What does the bullshit economy tell us?
Today we are experiencing more of a bullshit economy than a real economy.
The advent of the IT-era has resulted in a lot of jobs being replaced, but also in a lot of new types of jobs being created. The pre-information-industrial economy provided value in tangible assets and associated services: real-world markets. The IT-era at first provided value in increased efficiency of these real-world markets, but as the virtual ecosystem expanded it has become increasingly more intrinsically value-driven. The financial sector is the most prominent example of this, where derivative market-value exceeds primary market-value by factors up to double digits.
Where the financial sector served as facilitating subsystem of a real economy, today it is the other way round: the tail has started to wag the dog.
The increase in complexity of these financial markets and the regulatory increase in risk-mitigation have pushed this intrinsicality of value-creation beyond a tipping point: the trend towards passive investing has reached a point where there is more money allocated in passive funds than in active funds.
This is unprecedented and introduces systemic risk profiles into the global economy, which are hardly understood, and mostly even still unknown, especially in an environment that is still excessively overleveraged.
The depth of these synthetic markets has increased so much, that High Frequency Trading elements can even game these markets not only by clustering transactionality in the spatial dimension, but also in the temporal dimension.
Today, more than 80% of market volume is traded by HFT-elements. (https://archis.org/volume/volumes-archive-on-money-high-frequency-trading-and-the-centering-of-the-financial-periphery-from-volume-32/)
For more than a decade, algorithmic trading has been regarded by some as 'rigging markets' and un-leveling the playing field. Regulators have been tempted to address these elements, but so far no substantial interventions have taken place. As such, fundamental critique of the passive and algorithmic dynamics seems to remain a somewhat academic exercise (https://hiddenforces.io/podcasts/mike-green-passive-investing/).
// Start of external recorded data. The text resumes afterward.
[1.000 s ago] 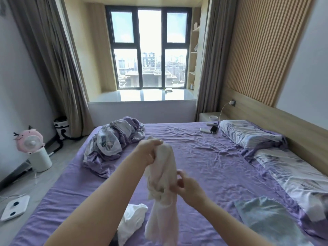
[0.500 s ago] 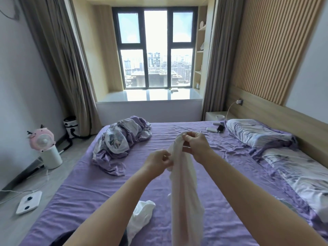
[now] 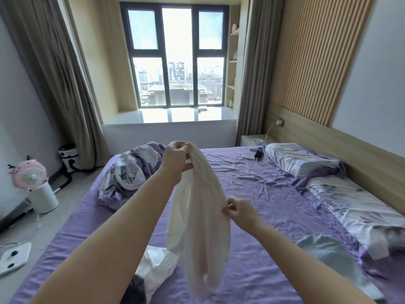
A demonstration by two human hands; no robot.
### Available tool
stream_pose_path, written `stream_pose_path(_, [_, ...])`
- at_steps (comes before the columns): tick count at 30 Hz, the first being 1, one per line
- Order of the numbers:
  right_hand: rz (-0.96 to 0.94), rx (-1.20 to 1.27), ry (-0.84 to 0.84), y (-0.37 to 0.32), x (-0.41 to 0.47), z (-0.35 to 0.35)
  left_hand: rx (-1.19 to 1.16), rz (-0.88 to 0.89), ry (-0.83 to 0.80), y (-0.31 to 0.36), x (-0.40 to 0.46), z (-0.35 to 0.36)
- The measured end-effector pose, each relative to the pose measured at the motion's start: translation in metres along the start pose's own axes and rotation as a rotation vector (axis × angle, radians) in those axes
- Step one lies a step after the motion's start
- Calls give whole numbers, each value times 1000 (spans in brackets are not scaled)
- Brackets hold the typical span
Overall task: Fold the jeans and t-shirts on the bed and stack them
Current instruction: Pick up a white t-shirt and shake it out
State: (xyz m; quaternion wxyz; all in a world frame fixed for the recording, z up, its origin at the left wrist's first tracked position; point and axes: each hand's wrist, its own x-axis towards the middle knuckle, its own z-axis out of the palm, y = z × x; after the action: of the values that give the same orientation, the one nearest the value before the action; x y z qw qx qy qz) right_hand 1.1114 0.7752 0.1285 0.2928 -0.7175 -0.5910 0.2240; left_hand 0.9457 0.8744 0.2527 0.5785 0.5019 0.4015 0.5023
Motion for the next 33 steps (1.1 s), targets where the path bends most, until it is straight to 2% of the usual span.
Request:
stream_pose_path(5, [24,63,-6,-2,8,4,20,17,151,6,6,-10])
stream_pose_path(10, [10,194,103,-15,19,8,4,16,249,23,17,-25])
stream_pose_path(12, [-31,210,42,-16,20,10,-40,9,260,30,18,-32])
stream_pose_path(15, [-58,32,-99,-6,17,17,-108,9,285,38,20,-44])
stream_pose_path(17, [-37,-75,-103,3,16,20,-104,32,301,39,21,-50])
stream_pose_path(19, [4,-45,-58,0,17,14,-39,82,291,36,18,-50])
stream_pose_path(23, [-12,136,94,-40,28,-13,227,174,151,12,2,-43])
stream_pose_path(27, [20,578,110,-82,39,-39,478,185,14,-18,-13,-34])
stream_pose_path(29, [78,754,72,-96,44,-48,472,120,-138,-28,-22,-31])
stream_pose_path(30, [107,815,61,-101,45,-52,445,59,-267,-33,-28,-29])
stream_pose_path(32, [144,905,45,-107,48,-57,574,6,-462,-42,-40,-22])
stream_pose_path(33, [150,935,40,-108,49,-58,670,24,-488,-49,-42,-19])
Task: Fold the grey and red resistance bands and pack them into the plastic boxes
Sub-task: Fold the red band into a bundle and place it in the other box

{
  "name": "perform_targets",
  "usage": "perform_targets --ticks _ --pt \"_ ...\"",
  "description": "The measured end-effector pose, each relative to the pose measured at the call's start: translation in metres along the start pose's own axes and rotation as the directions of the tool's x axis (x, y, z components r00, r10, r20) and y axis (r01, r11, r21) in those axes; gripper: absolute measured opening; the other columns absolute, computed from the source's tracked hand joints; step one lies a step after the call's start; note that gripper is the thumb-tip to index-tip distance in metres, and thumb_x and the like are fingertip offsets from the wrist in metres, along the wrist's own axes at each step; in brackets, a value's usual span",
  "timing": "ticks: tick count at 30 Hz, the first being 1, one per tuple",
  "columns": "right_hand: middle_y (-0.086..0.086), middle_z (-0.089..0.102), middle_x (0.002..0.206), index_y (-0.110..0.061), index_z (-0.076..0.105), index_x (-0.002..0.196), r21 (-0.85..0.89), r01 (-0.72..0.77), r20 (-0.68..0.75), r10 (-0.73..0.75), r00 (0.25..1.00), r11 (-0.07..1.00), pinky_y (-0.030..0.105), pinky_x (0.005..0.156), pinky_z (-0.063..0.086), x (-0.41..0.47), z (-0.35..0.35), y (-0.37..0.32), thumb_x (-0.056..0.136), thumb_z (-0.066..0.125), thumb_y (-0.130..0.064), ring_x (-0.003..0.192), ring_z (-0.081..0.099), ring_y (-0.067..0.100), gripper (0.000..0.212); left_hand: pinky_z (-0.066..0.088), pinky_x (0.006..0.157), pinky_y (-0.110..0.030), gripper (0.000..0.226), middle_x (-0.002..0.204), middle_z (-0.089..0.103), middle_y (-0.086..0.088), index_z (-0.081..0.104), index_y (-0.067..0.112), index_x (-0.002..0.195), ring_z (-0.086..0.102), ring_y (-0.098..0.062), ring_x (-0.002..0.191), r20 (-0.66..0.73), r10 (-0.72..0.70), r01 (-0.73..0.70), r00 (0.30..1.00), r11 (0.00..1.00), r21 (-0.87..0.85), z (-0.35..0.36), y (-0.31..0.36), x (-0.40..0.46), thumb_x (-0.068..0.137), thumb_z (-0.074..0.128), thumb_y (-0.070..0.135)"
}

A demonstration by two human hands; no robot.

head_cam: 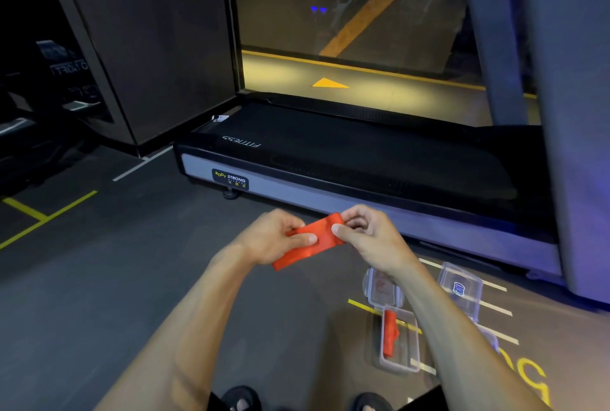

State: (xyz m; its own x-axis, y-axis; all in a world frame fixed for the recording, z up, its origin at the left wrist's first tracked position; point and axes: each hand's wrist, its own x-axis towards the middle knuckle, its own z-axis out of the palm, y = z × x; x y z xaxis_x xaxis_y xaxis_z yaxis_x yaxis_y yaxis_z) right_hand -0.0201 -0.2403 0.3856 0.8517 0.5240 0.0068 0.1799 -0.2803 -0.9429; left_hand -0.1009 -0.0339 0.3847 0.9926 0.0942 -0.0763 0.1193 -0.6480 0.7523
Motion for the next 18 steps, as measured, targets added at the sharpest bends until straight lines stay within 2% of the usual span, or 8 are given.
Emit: perform_targets --ticks 2,6,8,10,14,16,18 --pt "0.013 0.074 0.097 -0.010 0.067 0.100 0.005 0.000 -0.006 0.000 1.000 1.000 0.028 0.077 0.052 0.000 0.000 -0.001 0.091 0.075 -0.016 0.075 0.065 0.012 0.013 0.042 0.061 -0.027 0.030 0.061 0.061 0.006 0.070 0.015 0.073 0.052 -0.006 0.055 -0.008 -0.004 0.004 1.000 1.000 -0.010 0.000 0.001 0.000 0.091 0.074 0.039" --pt "0.017 0.074 0.098 -0.007 0.066 0.100 0.027 -0.020 -0.008 0.021 1.000 0.999 0.028 0.077 0.053 -0.001 0.002 -0.003 0.090 0.075 -0.014 0.078 0.066 0.016 0.016 0.042 0.060 -0.025 0.027 0.061 0.062 0.007 0.070 0.019 0.070 0.052 -0.006 0.055 -0.013 -0.003 0.002 1.000 1.000 -0.026 0.000 0.003 -0.002 0.091 0.075 0.037" --pt "0.017 0.071 0.092 -0.005 0.063 0.099 0.062 -0.038 -0.004 0.038 0.999 0.997 0.024 0.070 0.054 -0.002 0.003 -0.004 0.090 0.076 -0.011 0.076 0.066 0.017 0.017 0.041 0.060 -0.024 0.026 0.062 0.062 0.006 0.072 0.016 0.074 0.052 -0.006 0.056 0.001 0.007 -0.007 1.000 0.999 -0.050 0.000 0.004 -0.003 0.092 0.074 0.035" --pt "0.011 0.068 0.084 -0.005 0.060 0.096 0.122 -0.061 0.008 0.061 0.998 0.991 0.021 0.065 0.054 -0.003 0.005 -0.007 0.089 0.076 -0.006 0.073 0.065 0.015 0.018 0.040 0.059 -0.024 0.027 0.063 0.062 0.005 0.072 0.012 0.077 0.052 -0.007 0.057 0.019 0.018 -0.016 1.000 0.996 -0.086 0.000 0.006 -0.003 0.093 0.074 0.034" --pt "0.003 0.065 0.079 -0.009 0.059 0.094 0.191 -0.094 0.030 0.089 0.996 0.977 0.035 0.075 0.060 -0.003 0.007 -0.006 0.085 0.078 -0.001 0.070 0.067 0.014 0.023 0.039 0.056 -0.017 0.024 0.062 0.063 0.011 0.070 0.023 0.071 0.053 -0.002 0.056 0.040 0.051 -0.045 0.998 0.988 -0.147 0.003 0.013 -0.005 0.094 0.073 0.029" --pt "0.005 0.066 0.083 -0.010 0.063 0.101 0.207 -0.113 0.060 0.102 0.993 0.972 0.029 0.072 0.061 -0.002 0.007 -0.006 0.085 0.079 -0.001 0.071 0.068 0.012 0.024 0.040 0.057 -0.016 0.023 0.064 0.064 0.010 0.071 0.024 0.072 0.054 -0.001 0.057 0.041 0.068 -0.061 0.997 0.988 -0.145 0.004 0.016 -0.005 0.095 0.072 0.028" --pt "0.005 0.068 0.083 -0.009 0.068 0.103 0.200 -0.118 0.096 0.100 0.990 0.973 0.020 0.063 0.055 -0.002 0.008 -0.006 0.085 0.079 -0.002 0.067 0.066 0.007 0.023 0.040 0.057 -0.015 0.021 0.064 0.064 0.011 0.071 0.020 0.075 0.053 -0.001 0.057 0.047 0.082 -0.075 0.996 0.987 -0.143 0.004 0.017 -0.006 0.095 0.072 0.027"
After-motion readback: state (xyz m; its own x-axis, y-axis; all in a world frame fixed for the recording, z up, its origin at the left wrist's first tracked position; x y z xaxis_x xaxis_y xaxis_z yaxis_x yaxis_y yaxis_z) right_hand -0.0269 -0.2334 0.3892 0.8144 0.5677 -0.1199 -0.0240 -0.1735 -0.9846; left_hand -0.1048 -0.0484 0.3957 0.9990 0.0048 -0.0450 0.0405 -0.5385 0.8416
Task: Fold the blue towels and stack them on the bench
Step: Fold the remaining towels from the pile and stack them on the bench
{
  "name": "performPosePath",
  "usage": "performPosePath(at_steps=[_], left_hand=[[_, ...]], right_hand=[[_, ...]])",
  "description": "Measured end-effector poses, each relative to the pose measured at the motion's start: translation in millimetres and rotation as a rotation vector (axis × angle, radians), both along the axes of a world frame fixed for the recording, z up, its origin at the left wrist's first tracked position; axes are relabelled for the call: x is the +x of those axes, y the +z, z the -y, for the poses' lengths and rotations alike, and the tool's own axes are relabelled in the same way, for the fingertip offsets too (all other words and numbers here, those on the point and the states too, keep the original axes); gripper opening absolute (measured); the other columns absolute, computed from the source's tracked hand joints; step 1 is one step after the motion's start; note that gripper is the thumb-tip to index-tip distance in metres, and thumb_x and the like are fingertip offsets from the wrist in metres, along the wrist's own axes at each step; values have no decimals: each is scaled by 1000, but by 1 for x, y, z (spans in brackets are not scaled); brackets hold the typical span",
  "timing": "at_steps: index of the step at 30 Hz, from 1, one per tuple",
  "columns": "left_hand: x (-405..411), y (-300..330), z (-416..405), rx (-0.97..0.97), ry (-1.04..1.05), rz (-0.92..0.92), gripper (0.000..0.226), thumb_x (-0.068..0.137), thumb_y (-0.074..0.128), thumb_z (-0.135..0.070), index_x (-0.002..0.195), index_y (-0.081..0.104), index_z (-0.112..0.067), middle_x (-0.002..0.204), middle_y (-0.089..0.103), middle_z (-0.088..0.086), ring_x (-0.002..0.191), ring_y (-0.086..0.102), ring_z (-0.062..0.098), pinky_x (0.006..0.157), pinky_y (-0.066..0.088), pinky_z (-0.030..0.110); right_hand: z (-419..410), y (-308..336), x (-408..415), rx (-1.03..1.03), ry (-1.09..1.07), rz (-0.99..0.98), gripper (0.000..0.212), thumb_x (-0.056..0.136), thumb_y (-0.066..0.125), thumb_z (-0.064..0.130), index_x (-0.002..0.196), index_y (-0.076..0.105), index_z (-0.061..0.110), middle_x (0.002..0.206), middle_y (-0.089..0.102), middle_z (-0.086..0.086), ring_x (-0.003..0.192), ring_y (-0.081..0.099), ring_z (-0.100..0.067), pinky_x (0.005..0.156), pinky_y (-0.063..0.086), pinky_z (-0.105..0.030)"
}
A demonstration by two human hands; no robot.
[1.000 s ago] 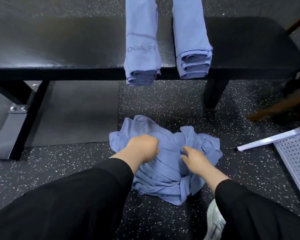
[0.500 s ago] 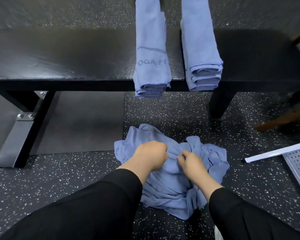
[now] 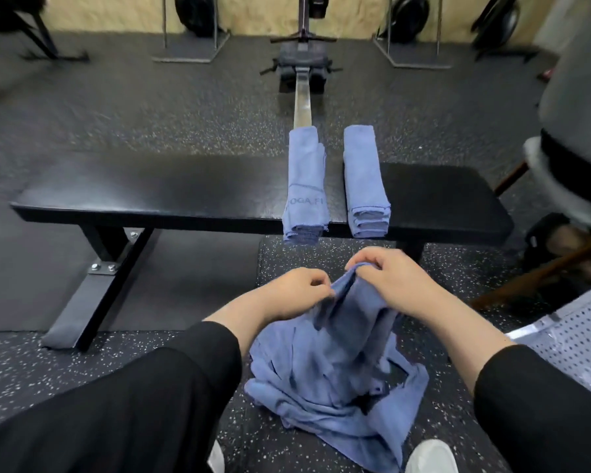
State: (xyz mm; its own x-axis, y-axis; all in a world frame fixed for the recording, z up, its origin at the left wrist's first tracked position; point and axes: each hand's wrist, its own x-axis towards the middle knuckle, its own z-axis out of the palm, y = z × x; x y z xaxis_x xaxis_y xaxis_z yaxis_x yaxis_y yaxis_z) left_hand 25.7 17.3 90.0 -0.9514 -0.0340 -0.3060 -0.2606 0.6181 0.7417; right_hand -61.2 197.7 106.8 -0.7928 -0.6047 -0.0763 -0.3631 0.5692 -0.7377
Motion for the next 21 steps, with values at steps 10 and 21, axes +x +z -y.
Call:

As a whole, the dynamic momentum within the financial sector has become so complex and strong, that regulatory bodies are not only left unable to understand them but also unable to curb excessive aspects (both at the systemic and superficial level).
Apart from these systemic aspects, the economic value aspect has been decontextualized from the real economy: financial jobs have mostly become so-called 'bullshit-jobs', since they only provide value strictly within the context of the financial sector, not in the real economy.
This bullshit-job phenomenon today spans a huge part of our economy, as is described perfectly by David Graeber. As such, compared to, say, 100 years ago, todays economy is mostly a bullshit economy. Most energy-consumption is transformed more and more into excessive pollution of both the real world and the digital world, while providing only more meaningless value. Ever more data-centers to handle ever more noise. Even where generative AI is supposed to increase efficiency, the peripheral noise it yields totally dwarfs the incidental, anecdotal actual value of this efficiency gain.
It does not seem possible to reverse this trend. Initiatives like ESG-investing, the Bitcoin-protocol, MiFIDs and all kinds of offsetting-markets only seem to add to this dynamic. In fact, in trying to fight bullshit, we actually end up introducing even more bullshit.
As unwanted as this trend is, and as much we are (still only anecdotally) trying to fight it, there is a fundamental, natural logic behind this trend:
from a systemic point of view, a bullshit economy is the current path of least resistance for 'the system' to dissipate its given energy.
As such, the over-abundance of complexity in the system provides a growing space for new 'lazy' paths for energy to pass through.
And every day we are effectively adding to this complexity.
Sweaty bullshit
Next to the obvious and well-known negative psychological and social impact of increasing loss of a sense of purpose, this bullshit-economy is damaging in other ways as well. The metabolic analogy would be one of a meth-driven high, which speeds up certain processes in ways that the rest of the body cannot handle. In an effort to cool down, it sweats as much as possible, as fast as possible. For our economic system this sweat looks like environmental pollution and erosion: it sweats plastics, e-waste, cheap clothing, it erodes land and resources, etc. This sweats follows the paths of least resistance.
And it sweats money.
Economic growth today is not real growth, it is just the system finding new sweaty paths of lesser resistance within the complexity of its infrastructure. It sweats money according to the changing paths of least resistance.
Increase friction
and reduce complexity
There is a growing and excellent body of material on degrowth/post-growth available for anyone looking for answers to our damaging runaway economic metabolism.
But from this systemic, metabolic point of view, an intervention would obviously target the excessive level of complexity and the excessive efficiency it facilitates. It would find areas where transactional friction has become almost absent, and increase friction again. It is possible to increase aggregate transactional friction again, targeted to impact the most bullshitty and damaging aspects first and leave healthy aspects completely untouched.
Instead of trying to regulate the autonomy of these dynamics, a systemic intervention would try to reduce this autonomy by gradually disabling it. It would reduce the bullshit-accellerant.